(Dataset entries)

*** Begin section ***

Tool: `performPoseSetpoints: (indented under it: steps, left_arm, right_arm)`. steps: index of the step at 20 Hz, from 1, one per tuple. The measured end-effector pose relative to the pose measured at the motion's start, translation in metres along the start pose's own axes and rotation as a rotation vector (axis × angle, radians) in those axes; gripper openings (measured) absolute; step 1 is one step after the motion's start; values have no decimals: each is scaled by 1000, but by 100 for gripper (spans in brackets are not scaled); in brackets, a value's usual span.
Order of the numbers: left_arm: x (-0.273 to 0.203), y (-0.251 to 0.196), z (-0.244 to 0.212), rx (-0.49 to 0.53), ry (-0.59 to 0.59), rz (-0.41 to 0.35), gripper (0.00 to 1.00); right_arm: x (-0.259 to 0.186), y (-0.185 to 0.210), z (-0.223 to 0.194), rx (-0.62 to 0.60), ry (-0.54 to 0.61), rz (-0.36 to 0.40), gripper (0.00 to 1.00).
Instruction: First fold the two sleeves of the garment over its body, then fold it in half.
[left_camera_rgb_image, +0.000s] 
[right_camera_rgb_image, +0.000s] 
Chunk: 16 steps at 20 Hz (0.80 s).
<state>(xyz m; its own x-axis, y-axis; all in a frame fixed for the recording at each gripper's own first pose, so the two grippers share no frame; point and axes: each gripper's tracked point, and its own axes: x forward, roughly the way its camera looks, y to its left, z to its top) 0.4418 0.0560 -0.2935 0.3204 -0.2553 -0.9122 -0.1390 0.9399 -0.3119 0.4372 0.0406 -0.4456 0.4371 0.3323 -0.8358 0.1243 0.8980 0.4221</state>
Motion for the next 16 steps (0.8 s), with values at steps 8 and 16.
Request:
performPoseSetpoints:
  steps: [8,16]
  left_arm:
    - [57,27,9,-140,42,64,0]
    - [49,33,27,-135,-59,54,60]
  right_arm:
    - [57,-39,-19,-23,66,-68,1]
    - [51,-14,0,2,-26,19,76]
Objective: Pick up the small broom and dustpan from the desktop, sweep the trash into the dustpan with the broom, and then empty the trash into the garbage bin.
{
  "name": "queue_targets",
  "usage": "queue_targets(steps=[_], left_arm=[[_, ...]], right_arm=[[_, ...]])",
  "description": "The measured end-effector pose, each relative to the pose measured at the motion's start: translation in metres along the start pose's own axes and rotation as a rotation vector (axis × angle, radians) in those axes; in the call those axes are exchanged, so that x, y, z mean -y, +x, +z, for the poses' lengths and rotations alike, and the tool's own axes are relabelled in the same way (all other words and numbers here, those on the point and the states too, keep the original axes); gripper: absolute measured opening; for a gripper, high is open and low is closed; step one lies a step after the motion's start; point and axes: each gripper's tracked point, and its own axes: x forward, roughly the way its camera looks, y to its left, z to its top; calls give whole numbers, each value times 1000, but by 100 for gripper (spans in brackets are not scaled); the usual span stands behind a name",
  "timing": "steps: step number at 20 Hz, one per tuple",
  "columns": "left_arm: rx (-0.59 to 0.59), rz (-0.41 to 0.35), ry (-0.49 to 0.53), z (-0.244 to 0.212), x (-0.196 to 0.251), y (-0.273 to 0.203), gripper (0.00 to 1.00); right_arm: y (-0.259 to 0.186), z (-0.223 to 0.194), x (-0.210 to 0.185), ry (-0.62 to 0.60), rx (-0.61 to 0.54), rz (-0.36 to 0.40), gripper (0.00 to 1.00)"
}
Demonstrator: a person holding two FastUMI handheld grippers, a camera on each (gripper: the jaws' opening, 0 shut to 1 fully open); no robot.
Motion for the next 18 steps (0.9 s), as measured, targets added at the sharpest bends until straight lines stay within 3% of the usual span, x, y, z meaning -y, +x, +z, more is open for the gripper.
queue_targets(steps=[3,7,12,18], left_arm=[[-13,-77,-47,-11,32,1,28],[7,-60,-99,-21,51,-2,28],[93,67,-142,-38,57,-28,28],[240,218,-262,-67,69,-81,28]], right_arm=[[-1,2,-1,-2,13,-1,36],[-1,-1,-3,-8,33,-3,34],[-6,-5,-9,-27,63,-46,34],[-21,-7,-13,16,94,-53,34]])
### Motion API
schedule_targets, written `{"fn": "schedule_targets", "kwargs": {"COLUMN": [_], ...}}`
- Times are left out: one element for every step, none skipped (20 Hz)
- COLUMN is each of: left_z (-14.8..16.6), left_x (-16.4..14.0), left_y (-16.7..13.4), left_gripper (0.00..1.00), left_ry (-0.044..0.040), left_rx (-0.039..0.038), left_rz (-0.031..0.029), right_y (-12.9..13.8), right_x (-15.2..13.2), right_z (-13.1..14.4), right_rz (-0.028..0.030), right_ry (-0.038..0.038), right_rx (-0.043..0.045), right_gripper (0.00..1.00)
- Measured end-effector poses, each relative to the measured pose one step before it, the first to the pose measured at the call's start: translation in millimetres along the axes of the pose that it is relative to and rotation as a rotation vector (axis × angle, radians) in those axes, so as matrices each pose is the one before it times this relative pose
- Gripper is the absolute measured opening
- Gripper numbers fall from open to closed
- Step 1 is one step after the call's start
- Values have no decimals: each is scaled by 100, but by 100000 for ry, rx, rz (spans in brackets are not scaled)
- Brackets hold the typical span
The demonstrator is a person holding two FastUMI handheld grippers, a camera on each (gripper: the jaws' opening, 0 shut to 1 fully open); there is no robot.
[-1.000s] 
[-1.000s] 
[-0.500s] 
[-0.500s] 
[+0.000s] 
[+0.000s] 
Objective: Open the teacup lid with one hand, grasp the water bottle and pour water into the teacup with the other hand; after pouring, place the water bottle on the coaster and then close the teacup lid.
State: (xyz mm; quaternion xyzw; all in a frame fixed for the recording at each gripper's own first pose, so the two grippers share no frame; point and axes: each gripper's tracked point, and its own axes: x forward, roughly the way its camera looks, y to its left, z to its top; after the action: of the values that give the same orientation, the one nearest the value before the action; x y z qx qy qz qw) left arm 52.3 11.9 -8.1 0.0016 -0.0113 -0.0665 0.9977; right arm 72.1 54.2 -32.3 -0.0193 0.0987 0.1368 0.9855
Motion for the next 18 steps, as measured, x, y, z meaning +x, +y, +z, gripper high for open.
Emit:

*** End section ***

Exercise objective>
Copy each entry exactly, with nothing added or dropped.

Exercise response>
Tool: `performPoseSetpoints: (indented under it: steps, left_arm, right_arm)`. steps: index of the step at 20 Hz, from 1, one per tuple. The measured end-effector pose relative to the pose measured at the motion's start, translation in metres along the start pose's own axes and rotation as a rotation vector (axis × angle, radians) in those axes; gripper openings (measured) absolute; step 1 is one step after the motion's start; values have no decimals: each is scaled by 1000, but by 100 for gripper (spans in brackets are not scaled); in brackets, a value's usual span.
Order of the numbers: left_arm: x (-0.273 to 0.203), y (-0.251 to 0.196), z (-0.244 to 0.212), rx (-0.49 to 0.53), ry (-0.59 to 0.59), rz (-0.41 to 0.35), gripper (0.00 to 1.00); right_arm: x (-0.259 to 0.186), y (-0.185 to 0.210), z (-0.223 to 0.194), rx (-0.62 to 0.60), ry (-0.54 to 0.61), rz (-0.36 to 0.40), gripper (0.00 to 1.00).
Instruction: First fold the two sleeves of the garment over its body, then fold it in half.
[left_camera_rgb_image, +0.000s] 
[right_camera_rgb_image, +0.000s] 
Chunk: 16 steps at 20 Hz (0.80 s).
<state>(xyz m; its own x-axis, y-axis; all in a frame fixed for the recording at each gripper's own first pose, so the two grippers share no frame; point and axes: each gripper's tracked point, and its own axes: x forward, roughly the way its camera looks, y to its left, z to its top) 0.4418 0.0560 -0.2935 0.3204 -0.2553 -0.9122 -0.1390 0.9399 -0.3119 0.4372 0.0406 -0.4456 0.4371 0.3323 -0.8358 0.1243 0.8980 0.4221</state>
Motion for the next 16 steps (0.8 s), with values at steps 8 and 16.
Request:
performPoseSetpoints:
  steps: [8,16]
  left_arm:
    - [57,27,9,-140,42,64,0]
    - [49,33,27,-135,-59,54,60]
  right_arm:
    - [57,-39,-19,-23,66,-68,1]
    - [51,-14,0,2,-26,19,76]
Objective: Pick up the small broom and dustpan from the desktop, sweep the trash into the dustpan with the broom, and then empty the trash into the garbage bin.
{
  "name": "queue_targets",
  "usage": "queue_targets(steps=[_], left_arm=[[_, ...]], right_arm=[[_, ...]])",
  "description": "The measured end-effector pose, each relative to the pose measured at the motion's start: translation in metres along the start pose's own axes and rotation as a rotation vector (axis × angle, radians) in those axes; in the call those axes are exchanged, so that x, y, z mean -y, +x, +z, for the poses' lengths and rotations alike, and the tool's own axes are relabelled in the same way (all other words and numbers here, those on the point and the states too, keep the original axes); gripper: absolute measured opening; for a gripper, high is open and low is closed; step one lies a step after the motion's start; point and axes: each gripper's tracked point, and its own axes: x forward, roughly the way its camera looks, y to its left, z to its top; calls give whole numbers, each value times 1000, but by 100 for gripper (spans in brackets are not scaled); the usual span stands behind a name",
  "timing": "steps: step number at 20 Hz, one per tuple",
  "columns": "left_arm: rx (-0.59 to 0.59), rz (-0.41 to 0.35), ry (-0.49 to 0.53), z (-0.244 to 0.212), x (-0.196 to 0.251), y (-0.273 to 0.203), gripper (0.00 to 1.00); right_arm: y (-0.259 to 0.186), z (-0.223 to 0.194), x (-0.210 to 0.185), ry (-0.62 to 0.60), rx (-0.61 to 0.54), rz (-0.36 to 0.40), gripper (0.00 to 1.00)"
}
Demonstrator: a person holding two FastUMI handheld grippers, a camera on each (gripper: the jaws' opening, 0 shut to 1 fully open); no robot.
Motion for the next 18 steps (0.9 s), as measured, targets added at the sharpest bends until straight lines stay within 3% of the usual span, x, y, z meaning -y, +x, +z, more is open for the gripper.
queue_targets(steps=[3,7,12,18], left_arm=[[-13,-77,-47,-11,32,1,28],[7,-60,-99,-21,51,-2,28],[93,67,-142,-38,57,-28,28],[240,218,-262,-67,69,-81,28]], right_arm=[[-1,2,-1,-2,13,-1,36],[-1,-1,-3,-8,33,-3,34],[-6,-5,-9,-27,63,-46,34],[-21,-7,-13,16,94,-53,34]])
### Motion API
schedule_targets, written `{"fn": "schedule_targets", "kwargs": {"COLUMN": [_], ...}}`
- Times are left out: one element for every step, none skipped (20 Hz)
- COLUMN is each of: left_z (-14.8..16.6), left_x (-16.4..14.0), left_y (-16.7..13.4), left_gripper (0.00..1.00), left_ry (-0.044..0.040), left_rx (-0.039..0.038), left_rz (-0.031..0.029), right_y (-12.9..13.8), right_x (-15.2..13.2), right_z (-13.1..14.4), right_rz (-0.028..0.030), right_ry (-0.038..0.038), right_rx (-0.043..0.045), right_gripper (0.00..1.00)
- Measured end-effector poses, each relative to the measured pose one step before it, the first to the pose measured at the call's start: translation in millimetres along the axes of the pose that it is relative to and rotation as a rotation vector (axis × angle, radians) in those axes, so as matrices each pose is the one before it times this relative pose
- Gripper is the absolute measured opening
- Gripper numbers fall from open to closed
- Step 1 is one step after the call's start
- Values have no decimals: each is scaled by 100, but by 100000 for ry, rx, rz (spans in brackets are not scaled)
- Brackets hold the typical span
The demonstrator is a person holding two FastUMI handheld grippers, a camera on each (gripper: the jaws' opening, 0 shut to 1 fully open); there is no robot.
[-1.000s] 
[-1.000s] 
[-0.500s] 
[-0.500s] 
[+0.000s] 
[+0.000s] 
Objective: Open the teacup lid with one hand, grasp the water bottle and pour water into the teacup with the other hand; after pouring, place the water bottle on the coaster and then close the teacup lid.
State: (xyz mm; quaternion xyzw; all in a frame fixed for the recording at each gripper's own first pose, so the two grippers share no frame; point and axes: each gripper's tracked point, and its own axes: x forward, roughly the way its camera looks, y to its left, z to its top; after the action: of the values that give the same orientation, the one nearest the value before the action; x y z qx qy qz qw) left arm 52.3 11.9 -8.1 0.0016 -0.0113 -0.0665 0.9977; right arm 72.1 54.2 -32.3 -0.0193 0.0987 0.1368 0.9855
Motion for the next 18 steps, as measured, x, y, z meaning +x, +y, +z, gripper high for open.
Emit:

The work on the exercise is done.